When can you skip the BitLicense?
Before diving in, make sure you actually need a license (it’s not free). You’re exempt if you’re:
A charitable organization that solely accepts donations in virtual currency.
An individual or business that solely mines virtual currency and sells mined coins in private, non-commercial transactions.
An individual or company that solely develops and disseminates software (as a purely technical service) for the virtual currency space.
If you fall into one of the above categories, stop here.
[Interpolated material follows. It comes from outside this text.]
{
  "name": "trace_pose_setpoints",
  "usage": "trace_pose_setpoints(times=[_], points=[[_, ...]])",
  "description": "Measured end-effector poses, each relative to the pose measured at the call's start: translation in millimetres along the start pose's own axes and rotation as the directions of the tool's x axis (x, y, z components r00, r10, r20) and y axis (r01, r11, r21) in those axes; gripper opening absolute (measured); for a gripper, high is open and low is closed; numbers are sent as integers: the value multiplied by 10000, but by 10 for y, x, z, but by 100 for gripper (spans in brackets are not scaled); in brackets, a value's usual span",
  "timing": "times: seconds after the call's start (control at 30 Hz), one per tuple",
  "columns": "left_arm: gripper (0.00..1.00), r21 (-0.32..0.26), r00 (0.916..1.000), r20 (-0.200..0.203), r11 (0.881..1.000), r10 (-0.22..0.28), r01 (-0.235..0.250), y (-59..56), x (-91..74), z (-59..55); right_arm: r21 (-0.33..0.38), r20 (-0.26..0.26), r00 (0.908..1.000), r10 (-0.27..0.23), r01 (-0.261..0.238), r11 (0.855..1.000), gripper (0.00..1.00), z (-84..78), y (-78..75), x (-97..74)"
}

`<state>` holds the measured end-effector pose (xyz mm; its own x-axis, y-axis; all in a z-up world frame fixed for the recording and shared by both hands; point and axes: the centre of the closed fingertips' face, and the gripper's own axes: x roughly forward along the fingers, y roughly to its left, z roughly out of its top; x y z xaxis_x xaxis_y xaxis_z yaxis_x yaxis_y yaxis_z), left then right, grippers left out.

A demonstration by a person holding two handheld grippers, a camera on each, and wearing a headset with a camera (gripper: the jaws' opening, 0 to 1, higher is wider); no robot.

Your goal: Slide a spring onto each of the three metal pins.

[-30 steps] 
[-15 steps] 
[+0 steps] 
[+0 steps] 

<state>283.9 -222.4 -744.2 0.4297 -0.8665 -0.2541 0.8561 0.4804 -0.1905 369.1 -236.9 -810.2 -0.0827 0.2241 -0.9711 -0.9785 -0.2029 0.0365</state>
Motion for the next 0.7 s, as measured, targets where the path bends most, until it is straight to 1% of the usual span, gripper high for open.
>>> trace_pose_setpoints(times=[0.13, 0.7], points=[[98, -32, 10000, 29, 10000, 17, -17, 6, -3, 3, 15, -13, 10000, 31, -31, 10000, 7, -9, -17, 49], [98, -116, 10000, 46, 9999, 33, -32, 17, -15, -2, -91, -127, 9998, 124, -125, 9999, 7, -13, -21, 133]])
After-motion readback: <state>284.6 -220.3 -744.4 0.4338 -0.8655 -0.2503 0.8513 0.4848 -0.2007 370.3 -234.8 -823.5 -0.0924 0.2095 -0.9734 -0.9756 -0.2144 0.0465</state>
Otherwise, read on.
Who needs a BitLicense?
You need a BitLicense if you are conducting one of the following five activities “involving New York or New Yorkers” (emphasis added):
1. receiving Virtual Currency for transmission or transmitting Virtual Currency;
2. storing, holding, or maintaining custody or control of Virtual Currency on behalf of others;
3. buying and selling Virtual Currency as a customer business;
4. performing exchange services as a customer business; or
5. controlling, administering, or issuing a Virtual Currency.
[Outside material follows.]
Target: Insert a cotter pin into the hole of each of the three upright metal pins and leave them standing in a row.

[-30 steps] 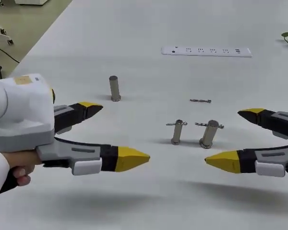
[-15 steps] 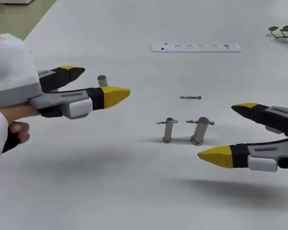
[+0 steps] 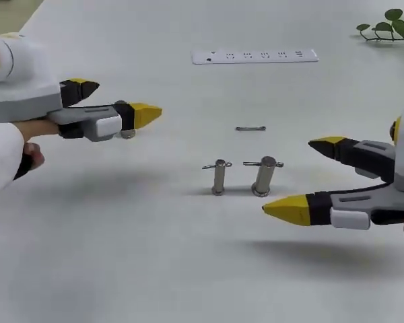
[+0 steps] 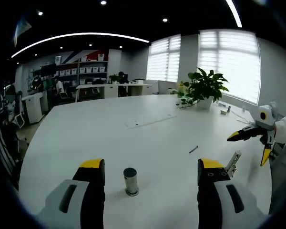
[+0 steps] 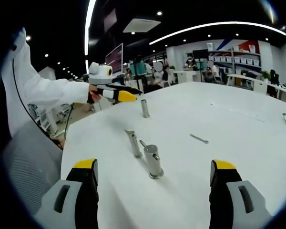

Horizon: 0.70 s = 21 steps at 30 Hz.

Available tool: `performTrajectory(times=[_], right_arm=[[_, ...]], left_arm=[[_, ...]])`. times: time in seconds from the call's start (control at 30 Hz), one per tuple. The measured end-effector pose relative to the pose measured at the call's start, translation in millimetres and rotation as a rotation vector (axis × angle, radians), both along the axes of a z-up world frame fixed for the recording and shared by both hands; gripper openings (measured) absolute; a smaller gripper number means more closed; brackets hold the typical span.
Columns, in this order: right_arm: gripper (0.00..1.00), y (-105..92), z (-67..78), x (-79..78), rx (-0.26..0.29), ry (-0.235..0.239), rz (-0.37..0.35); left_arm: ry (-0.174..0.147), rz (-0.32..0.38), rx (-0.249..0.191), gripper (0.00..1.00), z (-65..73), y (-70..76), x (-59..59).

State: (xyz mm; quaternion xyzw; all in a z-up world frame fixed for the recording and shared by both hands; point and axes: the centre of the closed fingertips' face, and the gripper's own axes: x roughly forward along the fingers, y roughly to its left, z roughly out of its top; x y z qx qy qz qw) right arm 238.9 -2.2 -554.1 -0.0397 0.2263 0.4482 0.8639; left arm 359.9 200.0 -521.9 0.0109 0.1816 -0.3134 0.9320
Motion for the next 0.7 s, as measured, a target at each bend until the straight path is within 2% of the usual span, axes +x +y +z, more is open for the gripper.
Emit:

To simplify, if you are a business, individual, or charitable organization that sends, receives, stores, holds, buys, sells, exchanges, controls, administers, OR issues virtual currency on behalf of others (with even one of those “others” involving a New Yorker or New York), you’ll need a BitLicense. Yes, your business can be located outside New York and still need one. Additionally, if you engage in the transmission of fiat currency as part of your business, you will also need a Money Transmission License.